The differences between the Labor and Liberal parties’ plans are merely tactical. The opposition represents sections of finance capital that regard car industry subsidies as a waste of public money that could instead be funnelled to more profitable corporate sectors. The Labor government, on the other hand, regards car making as a strategically vital aspect of Australian capitalism’s manufacturing capacity, including its military production capacity.

Both the major parties are of one mind when it comes to making car workers bear the burden for the auto industry crisis.

The Labor government helped broker the Holden wage cutting deal, heralding it as a model of cooperation between the trade unions and corporate management, to be emulated across the economy. The Liberal-National coalition has been similarly enthusiastic. On Monday, shadow industrial relations minister Eric Abetz told the Australian Financial Review that the Holden agreement provided a model of “common sense,” showing how to respond “when times do get tough.”

The crisis of the Australian car industry is part of a global restructuring.
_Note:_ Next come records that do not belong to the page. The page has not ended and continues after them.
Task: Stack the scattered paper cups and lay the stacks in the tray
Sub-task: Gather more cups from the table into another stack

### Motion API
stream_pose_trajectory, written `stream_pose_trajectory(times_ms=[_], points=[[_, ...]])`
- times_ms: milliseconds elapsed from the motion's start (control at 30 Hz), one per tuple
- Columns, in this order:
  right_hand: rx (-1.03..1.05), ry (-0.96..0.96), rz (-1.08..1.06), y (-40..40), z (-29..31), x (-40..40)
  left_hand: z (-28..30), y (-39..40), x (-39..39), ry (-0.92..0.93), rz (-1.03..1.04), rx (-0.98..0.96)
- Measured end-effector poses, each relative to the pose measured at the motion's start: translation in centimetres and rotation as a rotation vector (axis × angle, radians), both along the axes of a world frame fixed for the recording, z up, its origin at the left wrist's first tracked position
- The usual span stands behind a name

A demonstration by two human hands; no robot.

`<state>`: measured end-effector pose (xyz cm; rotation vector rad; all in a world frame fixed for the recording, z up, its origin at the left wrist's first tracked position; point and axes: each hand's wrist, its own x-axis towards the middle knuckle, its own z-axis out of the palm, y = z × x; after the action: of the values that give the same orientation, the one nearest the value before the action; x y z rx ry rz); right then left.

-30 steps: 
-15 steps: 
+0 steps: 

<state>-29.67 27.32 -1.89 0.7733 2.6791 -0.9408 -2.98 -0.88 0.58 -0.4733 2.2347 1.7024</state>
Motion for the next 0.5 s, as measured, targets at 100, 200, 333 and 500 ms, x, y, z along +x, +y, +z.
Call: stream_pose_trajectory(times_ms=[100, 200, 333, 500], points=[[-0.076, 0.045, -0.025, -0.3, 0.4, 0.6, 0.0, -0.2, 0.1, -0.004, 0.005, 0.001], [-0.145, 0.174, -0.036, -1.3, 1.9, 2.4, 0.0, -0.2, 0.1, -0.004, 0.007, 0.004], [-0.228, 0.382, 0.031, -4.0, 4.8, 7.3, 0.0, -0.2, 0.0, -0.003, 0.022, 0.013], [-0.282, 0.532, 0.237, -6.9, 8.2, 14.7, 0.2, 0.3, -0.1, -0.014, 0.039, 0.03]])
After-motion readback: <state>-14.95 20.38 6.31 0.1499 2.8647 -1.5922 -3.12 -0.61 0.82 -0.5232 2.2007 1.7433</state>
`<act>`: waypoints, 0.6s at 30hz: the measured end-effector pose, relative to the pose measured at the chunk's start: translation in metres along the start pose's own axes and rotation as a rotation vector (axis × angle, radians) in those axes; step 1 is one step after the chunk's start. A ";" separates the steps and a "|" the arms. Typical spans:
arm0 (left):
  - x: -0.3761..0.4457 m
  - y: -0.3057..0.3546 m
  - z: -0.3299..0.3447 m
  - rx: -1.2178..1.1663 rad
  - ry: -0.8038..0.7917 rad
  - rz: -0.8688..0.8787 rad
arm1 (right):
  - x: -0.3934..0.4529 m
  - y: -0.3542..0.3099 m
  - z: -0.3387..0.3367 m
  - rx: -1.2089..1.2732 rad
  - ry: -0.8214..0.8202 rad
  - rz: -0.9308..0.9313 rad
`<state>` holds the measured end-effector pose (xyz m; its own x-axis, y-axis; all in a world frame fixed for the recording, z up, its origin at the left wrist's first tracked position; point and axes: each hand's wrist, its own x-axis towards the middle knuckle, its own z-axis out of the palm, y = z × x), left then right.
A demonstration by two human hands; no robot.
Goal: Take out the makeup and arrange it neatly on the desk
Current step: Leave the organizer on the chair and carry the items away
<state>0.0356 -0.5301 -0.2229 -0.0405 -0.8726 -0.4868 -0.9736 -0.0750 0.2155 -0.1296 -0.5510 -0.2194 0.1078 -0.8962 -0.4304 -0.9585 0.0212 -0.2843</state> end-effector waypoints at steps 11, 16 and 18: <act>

Every company pits workers in one country against workers in every other country. Workers in the US at GM and Chrysler were forced by the United Auto Workers union to accept a two-tier wages system. Newly employed workers had their wages halved, to around $15 an hour. In Germany, when workers at the GM Opel plant in Bochum recently refused to ratify cuts, the company shut down their plant.

The corporate onslaught must be resisted. Workers must first break with the trade unions, which are the critical enforcers of every regressive management decision taken by the car corporations. Rank and file committees must be elected in every plant, and joint industrial action prepared, including factory occupations, to prevent shutdowns and the destruction of jobs and conditions. Workers need to unify their struggles across the car and car components sector, both within Australia and throughout the world, and turn out to other sections of the working class facing similar attacks.

Above all what is required is a new political perspective, based on a fight against the Labor government and for a workers’ government that will bring the major car companies under public ownership and the democratic control of the working class, as part of the socialist reorganisation of society around the world. That is the perspective for which the Socialist Equality Party fights.